PDEs: Extending the Method of Characteristics

Last time we derived the general solution of a linear, homogeneous PDE with constant coefficients: c_2 u_x + c_1 u_t = 0. Physically, we can interpret such an equation as describing the flow of some chemical through water moving at a constant speed \frac{c_2}{c_1}. Suppose, however, that the water does not move at a constant speed. Suppose that c_1 and c_2 are themselves functions. In other words, suppose our PDE looks like this:

c_2 (x,t) u_x + c_1 (x,t) u_t = 0

It turns out that it’s not very difficult to extend the method of characteristics for this situation. Let’s graph it, though, to get a better idea of what we’re doing:

char2.jpg

As you can see, instead of characteristic lines we now have characteristic curves. Instead of the vector \textbf{s}=(c_1,c_2), we now have the vector-valued function \textbf{s}(x,t)=(c_1(x,t),c_2(x,t)). So pretty much everything is the same as before. Our solution u is still a function of the characteristics, and our job, as before, is to find the equation for these characteristics. The only difference is that we cannot eyeball the form of the characteristic equation as we did in the previous case. We have to actually calculate it.

What information do we have? Well, we know \textbf{s}(x,t), which describes each of the curves. From that, we can easily get that x' = \frac{c_2 (x,t)}{c_1 (x,t)}. Here we’re just extending the concept of the slope to account for a changing curve. So now we have an ODE which, hopefully, we’ll be able to solve. Suppose that we can solve it, and let \Lambda (x,t) be the solution (this is an implicit equation describing the characteristic curves). From our previous discussion, then, u(x,t) = f(C) = f(\Lambda (x,t) ).

Let’s do an example. Suppose we have the PDE x u_x + \frac{5}{t} u_t = 0. Let’s normalize it to get \frac{xt}{5}u_x + u_t = 0. From this, we get the ODE \frac{dx}{dt} = \frac{xt}{5}. You can solve this ODE using separation of variables. Rearrange the equation to get:

\int {\frac{dx}{x} = \frac{1}{5}\int {t\cdot dt}}

Solving, we get that \ln{x} = \frac{t^2}{10} + C, or C = \ln{x} - \frac{t^2}{10}. Thus u(x,t) = f(C) = f(\ln{x} - \frac{t^2}{10}).

As before, to solve for a specific solution, you need an initial condition u(x,0) = g(x).

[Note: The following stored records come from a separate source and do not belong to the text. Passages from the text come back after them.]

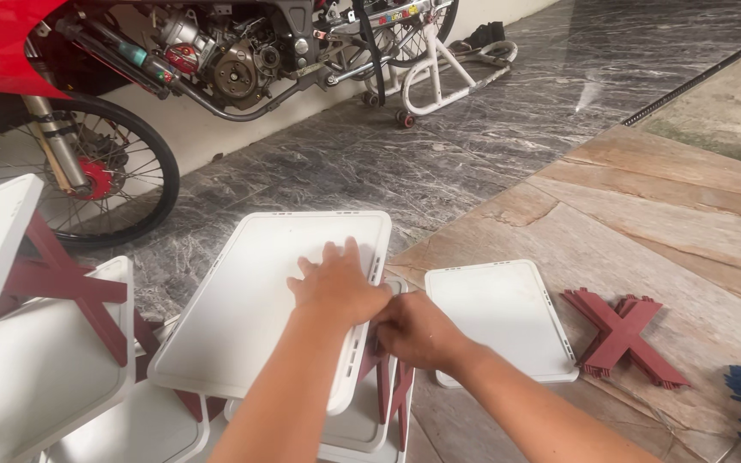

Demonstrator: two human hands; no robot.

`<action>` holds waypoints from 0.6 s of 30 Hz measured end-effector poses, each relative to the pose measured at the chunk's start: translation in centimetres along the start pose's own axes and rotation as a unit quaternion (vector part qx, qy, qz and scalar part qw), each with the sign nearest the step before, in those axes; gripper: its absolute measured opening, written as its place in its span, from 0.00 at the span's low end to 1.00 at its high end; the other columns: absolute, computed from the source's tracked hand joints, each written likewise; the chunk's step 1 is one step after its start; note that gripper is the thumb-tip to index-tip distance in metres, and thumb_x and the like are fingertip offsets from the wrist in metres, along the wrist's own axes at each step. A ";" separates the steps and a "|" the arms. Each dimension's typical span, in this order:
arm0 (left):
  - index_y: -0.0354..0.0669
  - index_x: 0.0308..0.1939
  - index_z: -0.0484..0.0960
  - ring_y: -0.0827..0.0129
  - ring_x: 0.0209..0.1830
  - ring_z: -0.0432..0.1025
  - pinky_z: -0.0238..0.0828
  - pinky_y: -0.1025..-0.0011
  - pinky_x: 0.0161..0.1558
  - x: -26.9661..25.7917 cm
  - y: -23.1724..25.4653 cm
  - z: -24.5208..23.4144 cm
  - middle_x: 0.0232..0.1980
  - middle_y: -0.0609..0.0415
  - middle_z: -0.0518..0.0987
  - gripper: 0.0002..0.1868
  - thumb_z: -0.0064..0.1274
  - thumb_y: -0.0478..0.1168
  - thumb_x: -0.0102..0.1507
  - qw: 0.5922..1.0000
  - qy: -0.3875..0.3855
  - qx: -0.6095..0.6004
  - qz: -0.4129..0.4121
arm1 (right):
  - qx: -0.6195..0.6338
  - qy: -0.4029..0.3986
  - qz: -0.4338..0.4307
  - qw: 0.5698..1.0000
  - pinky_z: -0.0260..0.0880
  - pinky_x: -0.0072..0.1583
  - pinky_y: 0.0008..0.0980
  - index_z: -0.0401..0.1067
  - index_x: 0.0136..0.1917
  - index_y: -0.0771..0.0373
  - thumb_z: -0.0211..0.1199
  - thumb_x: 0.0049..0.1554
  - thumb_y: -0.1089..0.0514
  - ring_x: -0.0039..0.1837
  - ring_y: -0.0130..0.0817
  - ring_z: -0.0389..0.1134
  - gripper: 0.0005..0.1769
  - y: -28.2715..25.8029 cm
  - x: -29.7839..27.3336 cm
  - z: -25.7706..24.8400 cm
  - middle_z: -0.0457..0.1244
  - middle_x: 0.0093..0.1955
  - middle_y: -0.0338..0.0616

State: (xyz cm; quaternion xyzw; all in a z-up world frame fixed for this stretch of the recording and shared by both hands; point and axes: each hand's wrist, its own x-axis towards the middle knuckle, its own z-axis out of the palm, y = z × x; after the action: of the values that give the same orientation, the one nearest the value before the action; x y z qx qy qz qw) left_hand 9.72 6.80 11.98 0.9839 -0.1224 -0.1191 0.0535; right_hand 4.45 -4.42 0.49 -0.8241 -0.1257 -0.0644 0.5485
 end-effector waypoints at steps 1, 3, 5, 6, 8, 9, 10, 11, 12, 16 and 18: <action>0.56 0.81 0.47 0.32 0.81 0.39 0.43 0.37 0.75 0.4 0.1 0.3 0.82 0.49 0.49 0.54 0.59 0.62 0.57 1.000 0.004 -0.007 -0.006 | 0.027 0.032 0.038 0.998 0.78 0.47 0.33 0.81 0.45 0.67 0.53 0.51 0.66 0.38 0.36 0.77 0.15 0.3 0.0 0.0 0.73 0.35 0.45; 0.54 0.80 0.52 0.29 0.81 0.44 0.50 0.38 0.74 1.1 0.4 0.9 0.80 0.48 0.56 0.51 0.58 0.61 0.58 1.000 0.011 -0.021 -0.017 | 0.080 0.096 0.117 0.985 0.79 0.45 0.35 0.79 0.44 0.73 0.54 0.55 0.63 0.38 0.36 0.77 0.15 0.9 -0.1 -0.1 0.73 0.36 0.49; 0.52 0.81 0.49 0.28 0.78 0.48 0.53 0.38 0.72 1.6 0.6 1.4 0.78 0.47 0.57 0.54 0.61 0.59 0.58 0.999 0.015 0.036 -0.005 | -0.032 0.179 0.091 0.979 0.77 0.46 0.36 0.74 0.49 0.72 0.63 0.53 0.59 0.41 0.35 0.75 0.14 1.3 0.3 -0.3 0.71 0.42 0.50; 0.51 0.81 0.48 0.27 0.77 0.50 0.54 0.38 0.71 1.8 0.5 1.5 0.78 0.46 0.57 0.56 0.62 0.58 0.57 0.998 0.018 0.066 -0.002 | -0.086 0.218 0.075 0.969 0.76 0.46 0.37 0.71 0.52 0.72 0.68 0.53 0.57 0.43 0.34 0.74 0.18 1.3 0.5 -0.2 0.70 0.44 0.51; 0.50 0.80 0.50 0.36 0.73 0.59 0.52 0.37 0.71 2.1 0.6 1.6 0.76 0.43 0.56 0.54 0.61 0.60 0.58 0.997 0.038 0.071 0.007 | -0.043 0.156 0.088 0.983 0.75 0.47 0.36 0.64 0.65 0.65 0.68 0.50 0.58 0.43 0.34 0.73 0.31 1.0 0.6 -0.3 0.67 0.54 0.45; 0.49 0.79 0.51 0.40 0.71 0.63 0.51 0.37 0.72 2.3 0.7 1.7 0.76 0.42 0.56 0.53 0.60 0.61 0.58 0.996 0.048 0.074 0.012 | -0.022 0.125 0.095 0.987 0.74 0.48 0.36 0.60 0.72 0.62 0.68 0.49 0.58 0.43 0.34 0.72 0.39 0.7 0.7 -0.4 0.65 0.58 0.43; 0.48 0.78 0.54 0.42 0.69 0.65 0.54 0.38 0.71 2.4 0.7 1.7 0.74 0.43 0.59 0.50 0.58 0.60 0.58 0.996 0.054 0.065 0.009 | 0.009 0.106 0.114 0.988 0.74 0.48 0.35 0.62 0.71 0.62 0.66 0.50 0.58 0.43 0.33 0.72 0.36 0.4 0.7 -0.5 0.66 0.56 0.43; 0.47 0.77 0.58 0.43 0.68 0.68 0.57 0.39 0.71 2.5 0.8 1.7 0.71 0.45 0.63 0.47 0.57 0.59 0.59 0.997 0.060 0.057 0.006 | 0.039 0.087 0.132 0.987 0.73 0.48 0.35 0.64 0.70 0.61 0.65 0.51 0.58 0.44 0.32 0.72 0.33 0.0 0.8 -0.5 0.68 0.54 0.44; 0.46 0.75 0.61 0.45 0.66 0.70 0.59 0.40 0.71 2.6 0.9 1.6 0.69 0.46 0.67 0.44 0.56 0.58 0.59 0.997 0.067 0.049 0.003 | 0.069 0.068 0.150 0.984 0.73 0.48 0.34 0.65 0.69 0.61 0.63 0.52 0.58 0.44 0.31 0.72 0.31 -0.5 0.9 -0.5 0.70 0.52 0.45; 0.39 0.68 0.69 0.41 0.64 0.70 0.61 0.38 0.66 3.3 1.4 1.4 0.66 0.43 0.67 0.40 0.54 0.63 0.61 0.996 0.069 0.048 -0.001 | 0.114 0.063 0.152 0.980 0.73 0.44 0.31 0.64 0.67 0.66 0.65 0.53 0.57 0.42 0.30 0.72 0.30 -2.1 1.2 -0.4 0.70 0.49 0.46; 0.38 0.64 0.74 0.38 0.63 0.71 0.68 0.40 0.61 3.6 1.6 1.6 0.65 0.43 0.68 0.38 0.52 0.65 0.63 0.995 0.086 0.043 -0.005 | 0.096 0.057 0.170 0.979 0.72 0.40 0.31 0.61 0.68 0.64 0.65 0.53 0.57 0.40 0.30 0.72 0.31 -2.3 1.4 0.0 0.69 0.46 0.45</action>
State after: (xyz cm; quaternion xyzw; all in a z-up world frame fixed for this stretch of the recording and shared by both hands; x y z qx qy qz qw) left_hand 12.38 4.25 9.79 0.9925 -0.1170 -0.0292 0.0206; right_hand 5.12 -3.37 2.86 -0.7720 0.0423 -0.0049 0.6342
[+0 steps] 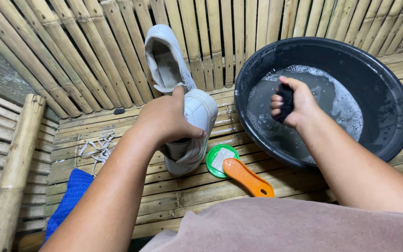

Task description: The person scrubs a white sneaker with an orange brush and wipes it with a black cloth. They repeatedly dip the cloth into a basin of soapy water and continue cleaning the shoe's upper and sole.

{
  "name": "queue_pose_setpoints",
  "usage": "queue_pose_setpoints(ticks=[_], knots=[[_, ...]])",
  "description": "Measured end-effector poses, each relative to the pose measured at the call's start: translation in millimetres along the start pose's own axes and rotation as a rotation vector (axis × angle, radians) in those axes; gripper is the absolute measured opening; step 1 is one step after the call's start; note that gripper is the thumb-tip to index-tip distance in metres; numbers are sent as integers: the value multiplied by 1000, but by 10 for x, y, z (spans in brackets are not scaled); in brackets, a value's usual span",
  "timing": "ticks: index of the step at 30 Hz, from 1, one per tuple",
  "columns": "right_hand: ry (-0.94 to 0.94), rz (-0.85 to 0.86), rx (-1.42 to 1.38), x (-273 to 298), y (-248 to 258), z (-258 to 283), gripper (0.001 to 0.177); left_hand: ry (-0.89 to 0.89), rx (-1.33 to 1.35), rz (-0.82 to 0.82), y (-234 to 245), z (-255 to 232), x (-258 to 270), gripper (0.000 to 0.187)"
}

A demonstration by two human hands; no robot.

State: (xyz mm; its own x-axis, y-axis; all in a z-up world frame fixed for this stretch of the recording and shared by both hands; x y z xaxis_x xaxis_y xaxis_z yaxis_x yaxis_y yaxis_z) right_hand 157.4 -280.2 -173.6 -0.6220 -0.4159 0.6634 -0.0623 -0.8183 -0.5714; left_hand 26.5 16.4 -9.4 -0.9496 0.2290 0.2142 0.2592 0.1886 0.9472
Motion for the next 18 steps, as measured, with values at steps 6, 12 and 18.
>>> queue_pose_setpoints(ticks=[6,12,18], knots=[[94,45,-60,95,-143,-65,12,-4,8,2,5,32,31,123],[123,97,-314,-65,138,-32,22,-28,23,-25,6,81,77,127],[229,80,-181,-78,225,52,12,-42,52,-37,18,136,190,120]])
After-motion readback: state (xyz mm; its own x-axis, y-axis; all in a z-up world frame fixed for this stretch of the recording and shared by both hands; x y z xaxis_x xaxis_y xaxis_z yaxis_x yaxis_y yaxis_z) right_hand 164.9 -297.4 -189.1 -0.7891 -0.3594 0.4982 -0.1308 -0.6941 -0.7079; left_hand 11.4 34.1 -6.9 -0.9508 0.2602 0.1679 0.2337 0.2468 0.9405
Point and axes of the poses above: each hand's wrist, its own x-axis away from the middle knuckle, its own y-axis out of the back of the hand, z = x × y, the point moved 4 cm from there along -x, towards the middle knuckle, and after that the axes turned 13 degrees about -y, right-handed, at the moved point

Suppose that u(x,0) = x^2. Plugging t=0 into the solution, we get u(x,0) = f(\ln{x} ) = x^2. Make a substitution \alpha = \ln{x} and solve for x. We get x = e^{\alpha}. This transforms our equation into the form f(\alpha ) = e^{2\alpha}.

Well here, \alpha is simply a dummy variable. We already know that u(x,t) = f(C), for some C. So just let C=\alpha. Then u(x,t)=f(C)=e^{2C}= \exp\left(2\ln{x} - \frac{t^2}{5}\right)= x^2 \exp\left(-\frac{t^2}{5}\right). Plug this into the PDE to see that it in indeed a solution.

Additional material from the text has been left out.